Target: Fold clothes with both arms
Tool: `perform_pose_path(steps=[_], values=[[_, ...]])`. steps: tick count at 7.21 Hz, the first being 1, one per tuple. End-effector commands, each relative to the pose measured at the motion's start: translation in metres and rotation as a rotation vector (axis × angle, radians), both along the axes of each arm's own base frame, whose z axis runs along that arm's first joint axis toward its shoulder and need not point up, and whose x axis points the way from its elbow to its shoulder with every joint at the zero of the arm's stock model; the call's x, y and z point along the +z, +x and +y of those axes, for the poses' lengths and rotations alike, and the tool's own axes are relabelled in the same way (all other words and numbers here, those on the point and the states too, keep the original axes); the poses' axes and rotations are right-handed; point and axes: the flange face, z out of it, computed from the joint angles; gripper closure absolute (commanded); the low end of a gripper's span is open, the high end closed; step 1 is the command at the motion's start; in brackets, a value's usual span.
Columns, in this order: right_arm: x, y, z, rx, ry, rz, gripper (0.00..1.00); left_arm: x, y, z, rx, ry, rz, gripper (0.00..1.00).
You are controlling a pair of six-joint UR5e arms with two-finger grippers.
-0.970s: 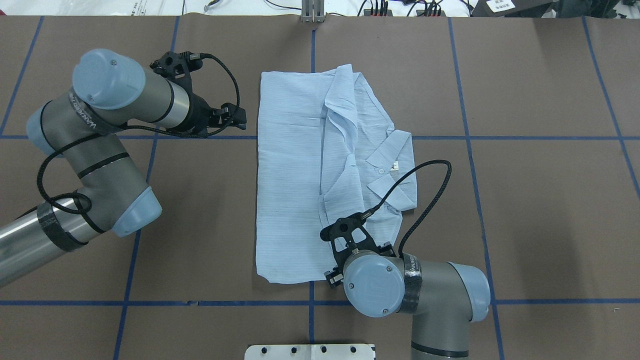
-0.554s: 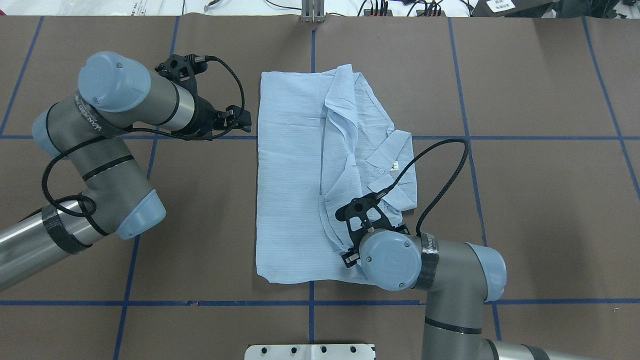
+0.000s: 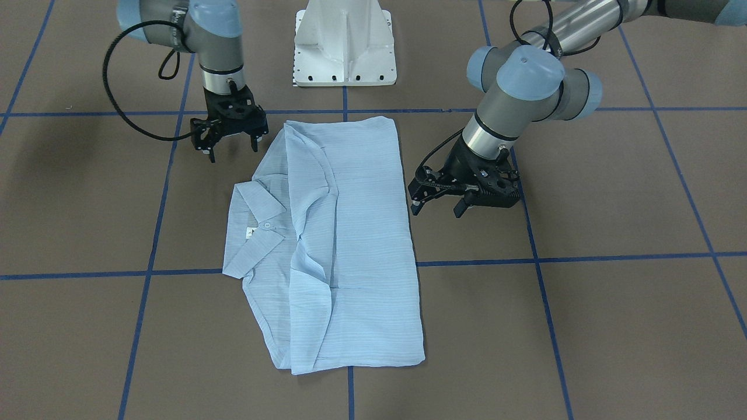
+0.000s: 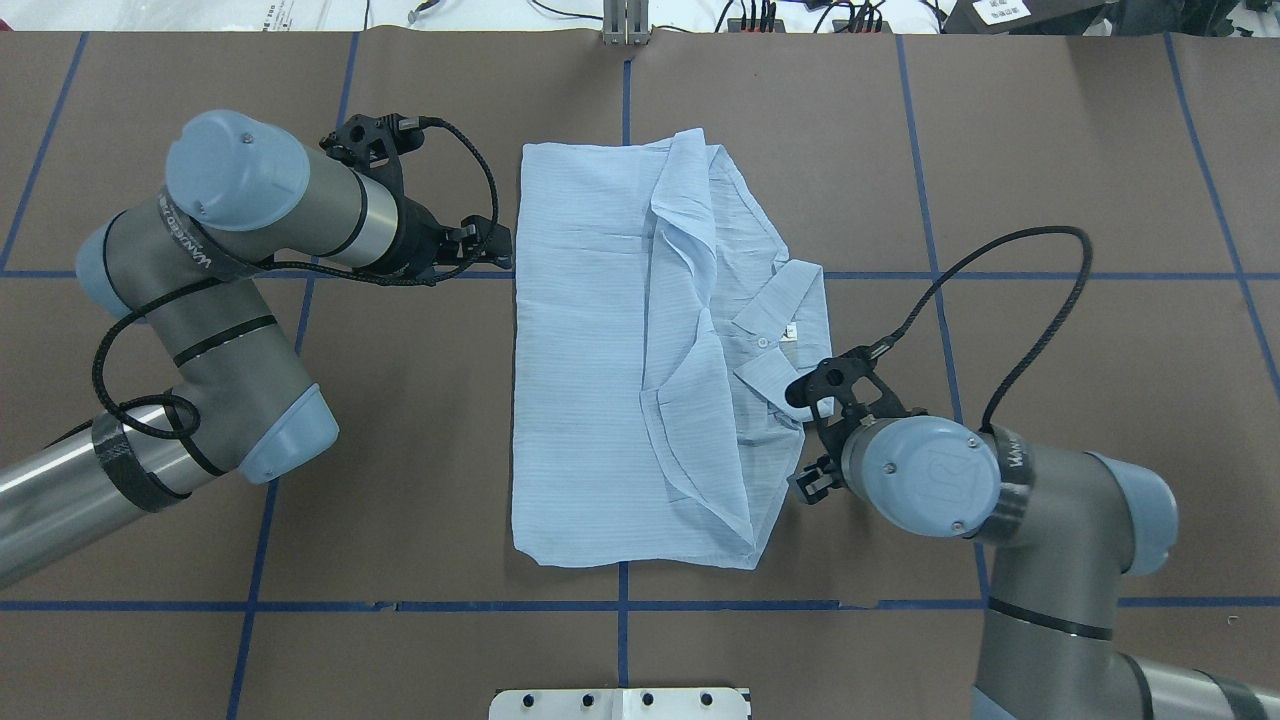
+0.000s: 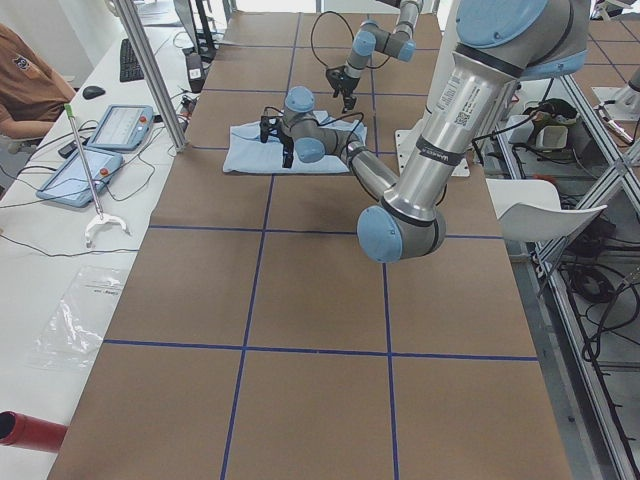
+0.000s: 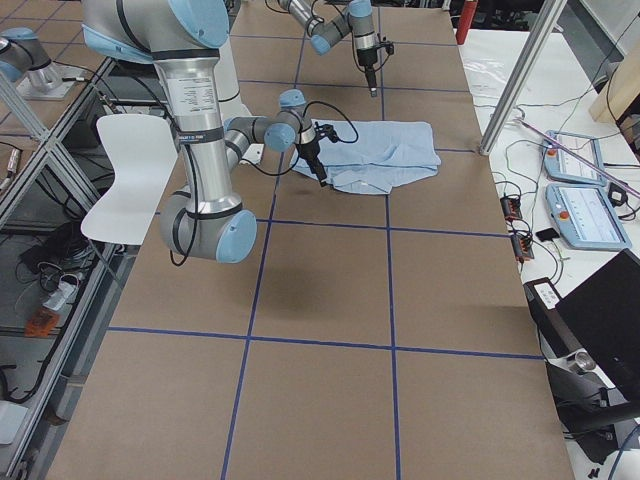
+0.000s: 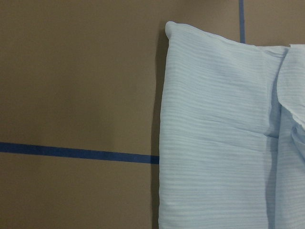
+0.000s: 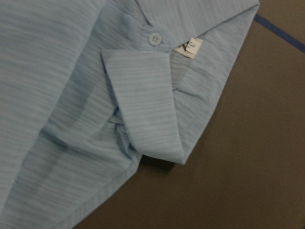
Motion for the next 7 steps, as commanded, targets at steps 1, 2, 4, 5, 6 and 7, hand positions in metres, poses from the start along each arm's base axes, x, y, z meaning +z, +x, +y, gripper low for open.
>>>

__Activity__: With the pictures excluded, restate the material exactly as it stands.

__Task answer__:
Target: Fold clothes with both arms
Tool: `perform_pose_path(steps=[_], values=[[_, ...]])`. steps: tick count at 7.21 Hz, the first being 1, one per tuple. End-effector commands, each relative to the pose measured at the motion's start: translation in metres and rotation as a rotation vector (axis × angle, radians), both along the axes of each arm's own base frame, whose z axis runs along that arm's first joint axis toward its shoulder and need not point up, and whose x axis points the way from its elbow to its shoulder with every joint at the zero of the arm's stock model; the call's x, y and z point along the +z, +x and +y of those axes, for the poses' lengths and rotations alike, and the tool's own axes are relabelled in the same way (all other words and numbers here, those on the point and the states too, keep the original axes); the poses' axes and rotations are right-handed; point and axes: the flange face, z out of it, computed from the joint angles; gripper closure absolute (commanded); the low end of a gripper's span is open, the high end closed; step 1 is the command at the motion's start; in brackets, a value's usual span.
Columns, in this order: right_arm: x, y, z, rx, ry, rz, gripper (0.00..1.00); left_arm: x, y, z, rx, ry, rz, gripper (0.00..1.00).
You are controlling a pair of six-joint UR5e arms with two-finger grippers.
-0.970s: 
-0.554s: 
+0.000s: 
+0.000s: 
+0.000s: 
+0.000s: 
+0.000s: 
+0.000s: 
Motion for the next 7 steps, as commanded, targets at steps 1, 2, 4, 5, 6 and 7, hand positions in metres, poses from the start along each arm's base axes, x, y, z meaning +z, +x, +y, gripper low for open.
>>>

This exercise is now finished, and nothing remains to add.